I don't think LeCun's comment was a "knee-jerk reaction" as the article claims.
This means that you can split your image into tiles, process each tile individually, average the results, apply a final classification layer to the average and get exactly the same result. For reference, see the demonstration below.
You could of course do exactly the same thing with a vision transformer instead of a convolutional neural network.
That being said, architecture is wildly overemphasized in my opinion.

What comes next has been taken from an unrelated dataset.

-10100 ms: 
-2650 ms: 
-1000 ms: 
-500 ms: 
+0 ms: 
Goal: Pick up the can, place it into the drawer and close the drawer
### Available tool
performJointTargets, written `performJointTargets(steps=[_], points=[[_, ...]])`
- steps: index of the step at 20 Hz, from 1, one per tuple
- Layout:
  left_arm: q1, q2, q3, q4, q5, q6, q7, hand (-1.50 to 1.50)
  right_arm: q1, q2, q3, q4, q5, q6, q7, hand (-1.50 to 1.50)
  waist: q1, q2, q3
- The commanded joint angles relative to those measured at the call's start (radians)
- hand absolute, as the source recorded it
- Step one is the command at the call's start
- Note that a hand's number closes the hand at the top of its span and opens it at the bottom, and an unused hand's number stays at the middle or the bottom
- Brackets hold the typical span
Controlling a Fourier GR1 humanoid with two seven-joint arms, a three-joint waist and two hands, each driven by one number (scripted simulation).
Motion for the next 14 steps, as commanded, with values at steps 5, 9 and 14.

Data is everything.
import torch, torchvision.models
device = torch.device("cuda" if torch.cuda.is_available() else "cpu")
model = torchvision.models.convnext_small()
model.to(device)
tile_size, image_size = 32, 224 # note that 32 divides 224 evenly
image = torch.randn((1, 3, image_size, image_size), device=device)
# Process image as usual
x_expected = model(image)
# Process image as tiles (using for-loops for educational purposes; should use .view and .permute instead for performance)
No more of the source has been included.